POLÍCIA
Sábado, 05 de Fevereiro de 2005, 13h:07
A
A
VIOLÊNCIA
Dobra número de assassinato de jovens
Janeiro foi um mês violento para pessoas de até 24 anos, com 20 execuções, contra dez do mês anterior
ADILSON ROSA
Da Reportagem
O número de jovens de 18 até 24 anos assassinados na Grande Cuiabá dobrou nos últimos dois meses. Em dezembro, foram 10 assassinatos de pessoas nesta faixa etária. No mês passado, subiu para 20. O levantamento foi realizado pela da Delegacia de Homicídios e Proteção à Pessoa (DHPP) da capital. Os números apontam que, de dezembro a janeiro, um jovem foi assassinado a cada dois dias em Cuiabá ou Várzea Grande. Janeiro bateu um novo recorde, perdendo apenas para setembro de 1998, quando 21 jovens foram executados na capital. A polícia admite que não há um motivo plausível para explicar essa matança de jovens. Estamos vivendo numa verdadeira guerra e quem morre mais são os jovens. Um verdadeiro infanticídio que atinge todo o país e também a Grande Cuiabá. São necessárias medidas urgentes para reverter esse quadro, observa o doutor em Sociologia e professor da UFMT, Naldson Ramos. Segundo ele, há três determinantes que levam os jovens a ser vítimas de mortes violentas por armas de fogo e outros objetos. Um deles é psicológico, outro social e outro cultural. Os jovens são abertos a situação de risco.
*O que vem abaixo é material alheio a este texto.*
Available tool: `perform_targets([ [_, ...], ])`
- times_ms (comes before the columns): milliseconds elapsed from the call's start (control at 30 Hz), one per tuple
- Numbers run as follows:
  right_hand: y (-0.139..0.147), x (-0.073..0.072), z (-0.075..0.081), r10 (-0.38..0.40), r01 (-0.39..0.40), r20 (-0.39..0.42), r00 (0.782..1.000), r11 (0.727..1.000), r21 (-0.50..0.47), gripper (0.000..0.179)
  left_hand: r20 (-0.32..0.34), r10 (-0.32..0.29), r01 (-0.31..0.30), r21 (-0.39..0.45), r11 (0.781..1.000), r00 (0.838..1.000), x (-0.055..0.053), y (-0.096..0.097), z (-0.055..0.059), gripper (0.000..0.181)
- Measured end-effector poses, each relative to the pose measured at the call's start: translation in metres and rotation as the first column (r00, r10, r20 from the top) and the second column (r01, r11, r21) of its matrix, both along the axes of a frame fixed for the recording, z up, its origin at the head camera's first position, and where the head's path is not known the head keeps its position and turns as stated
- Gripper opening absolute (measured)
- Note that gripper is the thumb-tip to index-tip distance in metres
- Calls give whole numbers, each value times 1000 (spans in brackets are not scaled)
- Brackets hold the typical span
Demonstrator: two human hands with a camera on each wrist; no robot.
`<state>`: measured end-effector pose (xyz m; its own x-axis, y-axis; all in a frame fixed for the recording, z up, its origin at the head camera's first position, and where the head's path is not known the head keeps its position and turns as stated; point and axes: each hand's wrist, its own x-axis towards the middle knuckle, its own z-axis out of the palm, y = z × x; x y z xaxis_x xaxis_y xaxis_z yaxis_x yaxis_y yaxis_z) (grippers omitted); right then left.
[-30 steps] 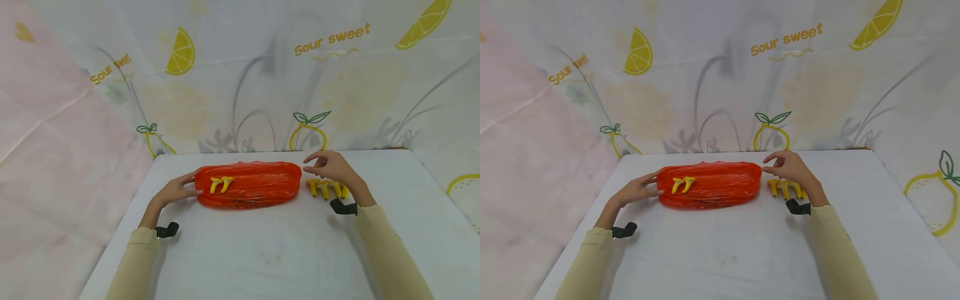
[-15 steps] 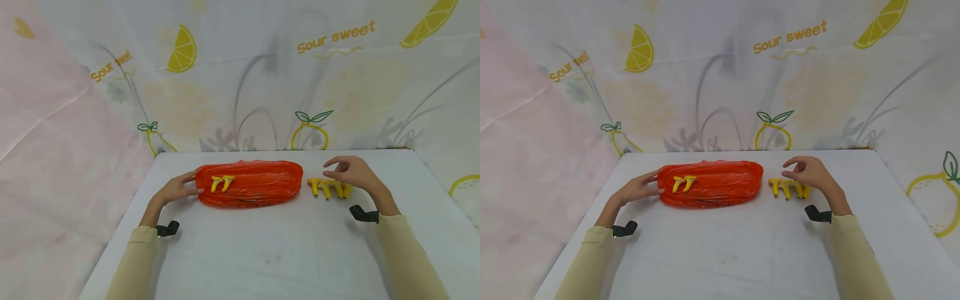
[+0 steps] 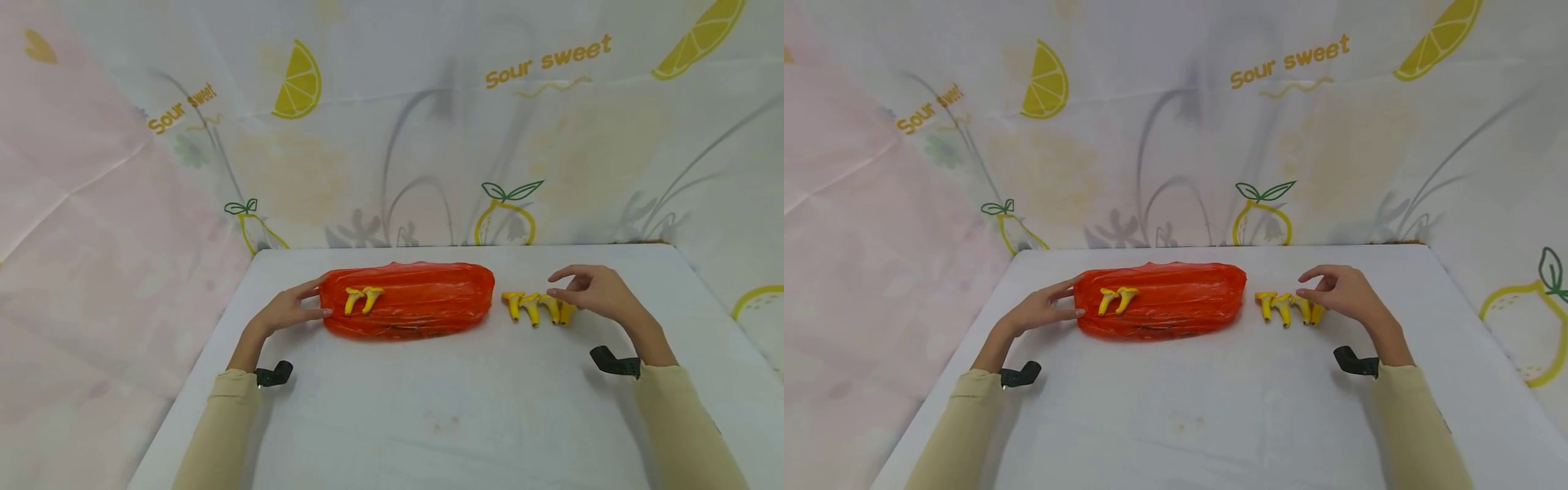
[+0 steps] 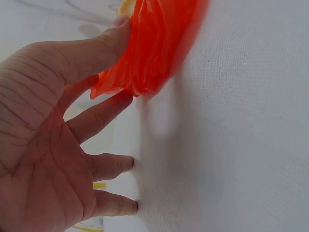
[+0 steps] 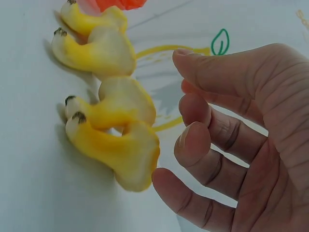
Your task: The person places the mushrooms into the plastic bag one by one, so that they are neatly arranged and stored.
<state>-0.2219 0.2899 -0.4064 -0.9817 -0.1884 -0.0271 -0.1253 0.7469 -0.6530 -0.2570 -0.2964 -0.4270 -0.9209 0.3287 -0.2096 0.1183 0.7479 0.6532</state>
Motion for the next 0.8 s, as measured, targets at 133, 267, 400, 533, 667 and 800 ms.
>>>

Soma-se a isso a desagregação familiar e também a visão machista da sociedade. Esses são os fatores que se aplica em todo o Brasil, ressalta. O delegado João Bosco de Barros, titular da DHPP, informa que o tráfico de drogas, as brigas de bar e, em algumas situações, o crime passional são as principais causas dos assassinatos. Droga porque o jovem compra e não paga o traficante. As brigas de bar ocorrem nos fins de semana depois de muita bebedeira. E temos também os jovens que matam ou morrem por causa da namorada, observa. Pelo levantamento da DHPP, a maior parte dos jovens exterminados são oriundos da classe baixa, moram em bairros periféricos há poucos casos de jovens de classe média assassinados. Trabalhadores e classe média são exceção. O jovem de classe média não é morto por traficantes. Ele tem dinheiro, dá um jeito de pagar a droga, vende algum produto de casa. E com o jovem pobre não acontece o mesmo e ele acaba dando o calote, completa Naldson Ramos. Há casos também de assassinato por engano. A execução de Marcos José de Souza, de 23 anos, no Jardim União, ilustra a situação. Ele pilotava uma motocicleta levando na garupa um colega que estava sendo ameaçado por traficantes do bairro. O piloto recebeu um tiro e morreu. Já o colega, que seria o alvo, sobreviveu.